PKGBUILD parser

A naive PKGBUILD parser library for Rust. Useful to extract package name, sources, dependency relationships, etc from them with little to no bottleneck.

Highlights

Naive

This is naive in the sense that it does not understand PKGBUILDs natively, nor does it care what the PKGBUILDs do.

Instead, it uses a Bash instance to run a dynamically generated, highly efficient script, which does only the bare-minimum handling of in-PKGBUILD data structures and dump them directly to its stdout with minimum decorating to be parsed by the library.

Being naive, this avoids a lot of hacks needed in the Rust world to try to understand a Bash script and a lot of pitfalls that come with them.

High efficiency

The parser script is highly optimized. The logic is dynamically assembled yet static during the parser lifetime. It wastes 0 time on stuffs the users do not want to parse.

The whole parser script uses only Bash native logics and does not spawn child processes other than the subshells to extract package-specific variables, and even those are avoidable.

On a test against ArchLinux's 12575 official PKGBUILDs, the example benchmark executable took ~42.9 seconds when single-threaded and ~5.9 seconds when multi-threaded on an AMD Ryzen 5600X

Strongly typed

All data parsed from PKGBUILDs are stored as strongly typed Rust native types, these include version structures that could be easily compared with the built-in vercmp feature, dependencies that include seperate package name and version fields, hashes that are stored as byte arrays, sources that have protocol type and protocol-specific fields, etc.

Piping friendly

Nevertheless, while all data structures are strongly typed, the whole PKGBUILD still derives serde, both deserialization and serialization. This means you can run the parser in an encapsuled, isolated, safe container that cannot reach sensitive data on host, and let it write serialized data to its output, so the outer process that runs on host could deserialize it again. This would be of great use if the security concern brought by the fact the PKGBUILD is always valid Bash script and they could do whatever a Bash script could do shall be avoided. See the Security concern section below, and check out the jail example for how to implement this.

Examples

There are a couple few examples under examples, to run them, do like

cargo run --example dump_all [path to pkgbuild]

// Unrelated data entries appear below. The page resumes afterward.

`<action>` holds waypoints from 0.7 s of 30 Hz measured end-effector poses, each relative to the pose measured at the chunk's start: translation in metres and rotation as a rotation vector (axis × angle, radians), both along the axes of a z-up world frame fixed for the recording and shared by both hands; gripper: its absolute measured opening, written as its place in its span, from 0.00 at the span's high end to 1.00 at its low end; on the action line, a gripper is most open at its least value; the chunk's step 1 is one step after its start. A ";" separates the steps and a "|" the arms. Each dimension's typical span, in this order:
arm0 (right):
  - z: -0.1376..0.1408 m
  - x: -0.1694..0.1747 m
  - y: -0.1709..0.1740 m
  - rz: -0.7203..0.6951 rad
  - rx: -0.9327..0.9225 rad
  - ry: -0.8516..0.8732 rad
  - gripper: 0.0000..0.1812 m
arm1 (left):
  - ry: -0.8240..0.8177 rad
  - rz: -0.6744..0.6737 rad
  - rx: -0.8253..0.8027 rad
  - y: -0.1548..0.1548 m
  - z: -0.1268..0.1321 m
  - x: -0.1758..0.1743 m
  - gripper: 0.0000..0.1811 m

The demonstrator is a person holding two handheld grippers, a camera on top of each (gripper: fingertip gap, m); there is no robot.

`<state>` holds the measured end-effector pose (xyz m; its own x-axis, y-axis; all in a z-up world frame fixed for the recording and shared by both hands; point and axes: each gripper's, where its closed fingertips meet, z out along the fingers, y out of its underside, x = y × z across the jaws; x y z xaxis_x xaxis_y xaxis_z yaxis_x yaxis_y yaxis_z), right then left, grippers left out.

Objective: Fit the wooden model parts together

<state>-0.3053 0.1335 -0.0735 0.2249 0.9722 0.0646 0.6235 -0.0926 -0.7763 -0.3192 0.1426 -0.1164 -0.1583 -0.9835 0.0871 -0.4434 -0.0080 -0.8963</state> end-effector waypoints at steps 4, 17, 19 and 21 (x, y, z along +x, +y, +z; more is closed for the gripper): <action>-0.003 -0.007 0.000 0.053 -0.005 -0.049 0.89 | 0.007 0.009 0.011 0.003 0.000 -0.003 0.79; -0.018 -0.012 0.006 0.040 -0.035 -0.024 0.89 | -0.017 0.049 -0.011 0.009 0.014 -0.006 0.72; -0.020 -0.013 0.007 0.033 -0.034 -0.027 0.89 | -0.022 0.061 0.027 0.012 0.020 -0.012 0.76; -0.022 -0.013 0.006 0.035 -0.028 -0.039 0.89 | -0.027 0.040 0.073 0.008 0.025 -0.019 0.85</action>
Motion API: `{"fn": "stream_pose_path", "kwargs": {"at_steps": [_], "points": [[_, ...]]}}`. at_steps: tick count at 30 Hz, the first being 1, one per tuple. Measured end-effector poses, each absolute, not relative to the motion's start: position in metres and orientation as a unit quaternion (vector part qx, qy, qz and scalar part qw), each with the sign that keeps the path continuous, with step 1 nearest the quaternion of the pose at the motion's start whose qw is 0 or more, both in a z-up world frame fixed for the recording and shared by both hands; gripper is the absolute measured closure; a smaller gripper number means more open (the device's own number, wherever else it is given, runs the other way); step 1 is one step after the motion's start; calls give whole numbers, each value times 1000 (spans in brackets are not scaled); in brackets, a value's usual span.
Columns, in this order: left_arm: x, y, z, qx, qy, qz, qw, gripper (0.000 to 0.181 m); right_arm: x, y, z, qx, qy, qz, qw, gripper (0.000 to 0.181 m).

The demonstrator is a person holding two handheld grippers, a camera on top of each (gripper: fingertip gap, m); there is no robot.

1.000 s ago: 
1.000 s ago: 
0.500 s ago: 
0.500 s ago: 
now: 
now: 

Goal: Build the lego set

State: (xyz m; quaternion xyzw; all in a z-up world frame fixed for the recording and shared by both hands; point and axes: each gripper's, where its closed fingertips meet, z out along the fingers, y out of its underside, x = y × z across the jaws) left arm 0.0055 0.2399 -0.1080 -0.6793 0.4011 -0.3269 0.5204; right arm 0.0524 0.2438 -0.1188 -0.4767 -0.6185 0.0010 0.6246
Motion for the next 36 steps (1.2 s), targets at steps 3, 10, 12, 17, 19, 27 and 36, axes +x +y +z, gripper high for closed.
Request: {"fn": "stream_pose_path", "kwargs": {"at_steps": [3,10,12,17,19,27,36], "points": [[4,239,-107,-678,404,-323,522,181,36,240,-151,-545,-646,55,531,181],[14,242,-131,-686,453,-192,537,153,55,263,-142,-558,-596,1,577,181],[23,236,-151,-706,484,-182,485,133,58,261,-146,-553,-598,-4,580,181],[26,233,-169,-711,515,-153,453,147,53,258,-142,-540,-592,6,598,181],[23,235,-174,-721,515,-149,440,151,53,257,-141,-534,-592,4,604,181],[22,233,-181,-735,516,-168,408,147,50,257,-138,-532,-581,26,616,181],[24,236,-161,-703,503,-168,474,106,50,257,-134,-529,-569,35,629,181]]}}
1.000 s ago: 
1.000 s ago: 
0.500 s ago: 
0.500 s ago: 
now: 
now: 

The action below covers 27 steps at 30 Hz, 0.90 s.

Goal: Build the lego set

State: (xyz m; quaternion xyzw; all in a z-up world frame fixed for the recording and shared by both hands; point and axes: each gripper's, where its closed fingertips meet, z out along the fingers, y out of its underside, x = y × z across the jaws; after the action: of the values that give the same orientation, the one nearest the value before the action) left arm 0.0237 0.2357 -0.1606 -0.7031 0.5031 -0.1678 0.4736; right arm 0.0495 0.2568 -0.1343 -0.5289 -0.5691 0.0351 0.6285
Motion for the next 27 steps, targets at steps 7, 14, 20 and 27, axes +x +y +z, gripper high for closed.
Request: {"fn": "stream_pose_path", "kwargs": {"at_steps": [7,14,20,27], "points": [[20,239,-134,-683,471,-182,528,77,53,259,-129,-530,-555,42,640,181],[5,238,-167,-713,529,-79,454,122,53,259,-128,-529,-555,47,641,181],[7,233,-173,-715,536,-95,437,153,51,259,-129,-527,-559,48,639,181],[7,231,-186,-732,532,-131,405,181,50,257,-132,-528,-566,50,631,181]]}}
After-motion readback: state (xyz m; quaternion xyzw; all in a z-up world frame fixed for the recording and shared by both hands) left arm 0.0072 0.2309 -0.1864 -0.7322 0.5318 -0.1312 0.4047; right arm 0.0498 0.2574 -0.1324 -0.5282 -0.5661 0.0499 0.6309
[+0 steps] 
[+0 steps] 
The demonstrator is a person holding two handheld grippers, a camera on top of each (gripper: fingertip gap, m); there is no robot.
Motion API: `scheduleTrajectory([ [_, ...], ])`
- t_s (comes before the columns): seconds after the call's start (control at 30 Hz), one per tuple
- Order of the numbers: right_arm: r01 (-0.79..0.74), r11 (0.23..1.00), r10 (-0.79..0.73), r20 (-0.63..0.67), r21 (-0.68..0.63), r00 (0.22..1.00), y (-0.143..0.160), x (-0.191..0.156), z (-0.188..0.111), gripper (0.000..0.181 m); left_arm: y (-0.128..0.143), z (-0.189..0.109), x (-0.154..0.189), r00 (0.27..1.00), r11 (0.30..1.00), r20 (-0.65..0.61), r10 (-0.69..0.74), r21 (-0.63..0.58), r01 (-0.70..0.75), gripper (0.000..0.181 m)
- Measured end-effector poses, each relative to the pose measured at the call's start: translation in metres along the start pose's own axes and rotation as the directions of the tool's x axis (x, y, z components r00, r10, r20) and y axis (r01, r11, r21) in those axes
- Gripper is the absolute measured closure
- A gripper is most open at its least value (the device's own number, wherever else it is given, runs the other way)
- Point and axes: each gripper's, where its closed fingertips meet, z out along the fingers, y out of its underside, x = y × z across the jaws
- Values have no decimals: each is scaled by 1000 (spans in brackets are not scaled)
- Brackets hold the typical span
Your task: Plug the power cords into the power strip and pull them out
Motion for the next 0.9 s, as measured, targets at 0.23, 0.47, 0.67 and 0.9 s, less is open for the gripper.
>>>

You can also build and use some examples to replace part of the makepkg functionality, like:

cargo build --release --features srcinfo --example printsrcinfo 
strip target/release/examples/printsrcinfo -o ~/bin/printsrcinfo

From now on you can run ~/bin/printsrcinfo instead of makepkg --printsrcinfo, this is much much faster (0.017s vs 4.65s on kodi-nexus-mpp-git) and would help you greatly on PKGBUILD development.

Usage

There're a few structs in the library that would need to be created and used to parse PKGBUILDs.

Parser

A Parser is a combination of a ParserScript and ParserOptions that is ready to take PKGBUILDs as its input to parse. Calling parse_one() and parse_multi() on it would use the underlying ParserScript to parse the defined list of paths of PKGBUILDs. The parse_one() method has an optional arg, and would default to PKGBUILD if it's not set.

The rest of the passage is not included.